Goal of the exercise
What follows is a listing to be repeated in full and without alteration.
┌────────
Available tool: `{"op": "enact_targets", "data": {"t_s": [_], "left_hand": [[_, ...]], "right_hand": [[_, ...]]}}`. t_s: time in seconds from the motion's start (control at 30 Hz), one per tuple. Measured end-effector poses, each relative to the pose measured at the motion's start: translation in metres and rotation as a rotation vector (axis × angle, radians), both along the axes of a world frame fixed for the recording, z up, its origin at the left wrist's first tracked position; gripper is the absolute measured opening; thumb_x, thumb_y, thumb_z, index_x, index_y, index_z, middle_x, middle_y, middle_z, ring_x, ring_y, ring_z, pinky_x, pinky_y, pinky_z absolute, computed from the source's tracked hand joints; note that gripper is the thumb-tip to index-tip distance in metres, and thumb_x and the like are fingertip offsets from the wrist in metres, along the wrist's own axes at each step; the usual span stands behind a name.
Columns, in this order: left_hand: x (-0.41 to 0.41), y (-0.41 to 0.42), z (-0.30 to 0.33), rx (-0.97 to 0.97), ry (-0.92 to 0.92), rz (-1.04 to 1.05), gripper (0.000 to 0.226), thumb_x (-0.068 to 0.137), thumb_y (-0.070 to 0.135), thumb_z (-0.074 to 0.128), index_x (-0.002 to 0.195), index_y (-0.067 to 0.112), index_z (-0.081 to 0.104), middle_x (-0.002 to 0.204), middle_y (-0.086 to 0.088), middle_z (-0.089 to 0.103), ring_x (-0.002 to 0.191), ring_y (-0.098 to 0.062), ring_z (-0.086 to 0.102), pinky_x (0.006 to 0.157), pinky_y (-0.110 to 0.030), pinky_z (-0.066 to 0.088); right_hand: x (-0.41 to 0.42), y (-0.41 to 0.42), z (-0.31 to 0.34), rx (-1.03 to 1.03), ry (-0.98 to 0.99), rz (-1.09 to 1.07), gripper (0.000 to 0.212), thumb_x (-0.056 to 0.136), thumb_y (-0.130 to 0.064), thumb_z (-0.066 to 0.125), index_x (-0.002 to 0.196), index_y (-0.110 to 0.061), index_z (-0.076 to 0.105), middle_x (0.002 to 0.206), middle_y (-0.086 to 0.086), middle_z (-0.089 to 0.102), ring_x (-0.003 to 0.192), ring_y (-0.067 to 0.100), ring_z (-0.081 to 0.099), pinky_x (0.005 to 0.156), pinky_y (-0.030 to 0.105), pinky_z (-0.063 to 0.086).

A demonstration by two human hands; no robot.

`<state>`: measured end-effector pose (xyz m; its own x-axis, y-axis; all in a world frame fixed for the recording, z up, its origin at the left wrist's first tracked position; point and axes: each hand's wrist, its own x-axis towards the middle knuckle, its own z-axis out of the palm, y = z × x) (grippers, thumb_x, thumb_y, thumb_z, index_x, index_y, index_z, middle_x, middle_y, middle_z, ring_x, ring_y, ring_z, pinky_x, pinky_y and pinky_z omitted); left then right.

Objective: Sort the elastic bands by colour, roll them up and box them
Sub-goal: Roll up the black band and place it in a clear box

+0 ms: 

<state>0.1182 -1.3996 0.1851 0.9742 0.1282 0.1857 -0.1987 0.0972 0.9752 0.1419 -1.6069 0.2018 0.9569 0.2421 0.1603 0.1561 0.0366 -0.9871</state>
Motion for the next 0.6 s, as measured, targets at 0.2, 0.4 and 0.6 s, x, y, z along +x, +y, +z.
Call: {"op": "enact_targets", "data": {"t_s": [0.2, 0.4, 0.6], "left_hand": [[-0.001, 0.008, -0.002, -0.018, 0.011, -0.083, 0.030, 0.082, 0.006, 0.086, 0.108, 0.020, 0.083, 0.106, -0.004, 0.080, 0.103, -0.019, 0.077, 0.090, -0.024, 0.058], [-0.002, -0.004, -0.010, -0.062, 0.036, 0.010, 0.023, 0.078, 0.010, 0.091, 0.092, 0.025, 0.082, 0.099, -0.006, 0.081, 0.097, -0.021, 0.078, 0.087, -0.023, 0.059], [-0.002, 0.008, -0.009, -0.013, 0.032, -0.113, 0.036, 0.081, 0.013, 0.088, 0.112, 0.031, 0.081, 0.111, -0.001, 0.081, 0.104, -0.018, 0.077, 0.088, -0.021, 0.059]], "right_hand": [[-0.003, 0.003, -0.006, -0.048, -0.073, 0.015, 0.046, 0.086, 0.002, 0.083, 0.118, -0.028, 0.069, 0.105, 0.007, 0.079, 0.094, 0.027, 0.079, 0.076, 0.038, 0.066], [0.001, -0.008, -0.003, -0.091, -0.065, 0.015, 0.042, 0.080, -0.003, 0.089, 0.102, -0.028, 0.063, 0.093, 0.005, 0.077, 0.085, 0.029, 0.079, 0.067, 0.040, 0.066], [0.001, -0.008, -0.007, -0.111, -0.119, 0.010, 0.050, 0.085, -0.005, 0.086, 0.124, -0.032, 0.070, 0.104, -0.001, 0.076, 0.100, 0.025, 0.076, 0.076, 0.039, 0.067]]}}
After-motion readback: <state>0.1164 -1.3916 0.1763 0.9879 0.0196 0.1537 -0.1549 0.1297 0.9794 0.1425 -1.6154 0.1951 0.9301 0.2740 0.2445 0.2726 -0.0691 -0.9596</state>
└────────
Solved problem
Available tool: `{"op": "enact_targets", "data": {"t_s": [_], "left_hand": [[_, ...]], "right_hand": [[_, ...]]}}`. t_s: time in seconds from the motion's start (control at 30 Hz), one per tuple. Measured end-effector poses, each relative to the pose measured at the motion's start: translation in metres and rotation as a rotation vector (axis × angle, radians), both along the axes of a world frame fixed for the recording, z up, its origin at the left wrist's first tracked position; gripper is the absolute measured opening; thumb_x, thumb_y, thumb_z, index_x, index_y, index_z, middle_x, middle_y, middle_z, ring_x, ring_y, ring_z, pinky_x, pinky_y, pinky_z absolute, computed from the source's tracked hand joints; note that gripper is the thumb-tip to index-tip distance in metres, and thumb_x and the like are fingertip offsets from the wrist in metres, along the wrist's own axes at each step; the usual span stands behind a name.
Columns, in this order: left_hand: x (-0.41 to 0.41), y (-0.41 to 0.42), z (-0.30 to 0.33), rx (-0.97 to 0.97), ry (-0.92 to 0.92), rz (-1.04 to 1.05), gripper (0.000 to 0.226), thumb_x (-0.068 to 0.137), thumb_y (-0.070 to 0.135), thumb_z (-0.074 to 0.128), index_x (-0.002 to 0.195), index_y (-0.067 to 0.112), index_z (-0.081 to 0.104), middle_x (-0.002 to 0.204), middle_y (-0.086 to 0.088), middle_z (-0.089 to 0.103), ring_x (-0.002 to 0.191), ring_y (-0.098 to 0.062), ring_z (-0.086 to 0.102), pinky_x (0.006 to 0.157), pinky_y (-0.110 to 0.030), pinky_z (-0.066 to 0.088); right_hand: x (-0.41 to 0.42), y (-0.41 to 0.42), z (-0.31 to 0.34), rx (-1.03 to 1.03), ry (-0.98 to 0.99), rz (-1.09 to 1.07), gripper (0.000 to 0.212), thumb_x (-0.056 to 0.136), thumb_y (-0.130 to 0.064), thumb_z (-0.066 to 0.125), index_x (-0.002 to 0.196), index_y (-0.110 to 0.061), index_z (-0.076 to 0.105), middle_x (0.002 to 0.206), middle_y (-0.086 to 0.086), middle_z (-0.089 to 0.102), ring_x (-0.003 to 0.192), ring_y (-0.067 to 0.100), ring_z (-0.081 to 0.099), pinky_x (0.005 to 0.156), pinky_y (-0.030 to 0.105), pinky_z (-0.063 to 0.086).

A demonstration by two human hands; no robot.

`<state>`: measured end-effector pose (xyz m; its own x-axis, y-axis; all in a world frame fixed for the recording, z up, its origin at the left wrist's first tracked position; point and axes: each hand's wrist, its own x-axis towards the middle knuckle, its own z-axis out of the palm, y = z × x) (grippers, thumb_x, thumb_y, thumb_z, index_x, index_y, index_z, middle_x, middle_y, middle_z, ring_x, ring_y, ring_z, pinky_x, pinky_y and pinky_z omitted); left then right.

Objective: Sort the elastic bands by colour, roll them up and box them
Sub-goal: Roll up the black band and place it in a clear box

+0 ms: 

<state>0.1182 -1.3996 0.1851 0.9742 0.1282 0.1857 -0.1987 0.0972 0.9752 0.1419 -1.6069 0.2018 0.9569 0.2421 0.1603 0.1561 0.0366 -0.9871</state>
Motion for the next 0.6 s, as measured, targets at 0.2, 0.4 and 0.6 s, x, y, z along +x, +y, +z.
Call: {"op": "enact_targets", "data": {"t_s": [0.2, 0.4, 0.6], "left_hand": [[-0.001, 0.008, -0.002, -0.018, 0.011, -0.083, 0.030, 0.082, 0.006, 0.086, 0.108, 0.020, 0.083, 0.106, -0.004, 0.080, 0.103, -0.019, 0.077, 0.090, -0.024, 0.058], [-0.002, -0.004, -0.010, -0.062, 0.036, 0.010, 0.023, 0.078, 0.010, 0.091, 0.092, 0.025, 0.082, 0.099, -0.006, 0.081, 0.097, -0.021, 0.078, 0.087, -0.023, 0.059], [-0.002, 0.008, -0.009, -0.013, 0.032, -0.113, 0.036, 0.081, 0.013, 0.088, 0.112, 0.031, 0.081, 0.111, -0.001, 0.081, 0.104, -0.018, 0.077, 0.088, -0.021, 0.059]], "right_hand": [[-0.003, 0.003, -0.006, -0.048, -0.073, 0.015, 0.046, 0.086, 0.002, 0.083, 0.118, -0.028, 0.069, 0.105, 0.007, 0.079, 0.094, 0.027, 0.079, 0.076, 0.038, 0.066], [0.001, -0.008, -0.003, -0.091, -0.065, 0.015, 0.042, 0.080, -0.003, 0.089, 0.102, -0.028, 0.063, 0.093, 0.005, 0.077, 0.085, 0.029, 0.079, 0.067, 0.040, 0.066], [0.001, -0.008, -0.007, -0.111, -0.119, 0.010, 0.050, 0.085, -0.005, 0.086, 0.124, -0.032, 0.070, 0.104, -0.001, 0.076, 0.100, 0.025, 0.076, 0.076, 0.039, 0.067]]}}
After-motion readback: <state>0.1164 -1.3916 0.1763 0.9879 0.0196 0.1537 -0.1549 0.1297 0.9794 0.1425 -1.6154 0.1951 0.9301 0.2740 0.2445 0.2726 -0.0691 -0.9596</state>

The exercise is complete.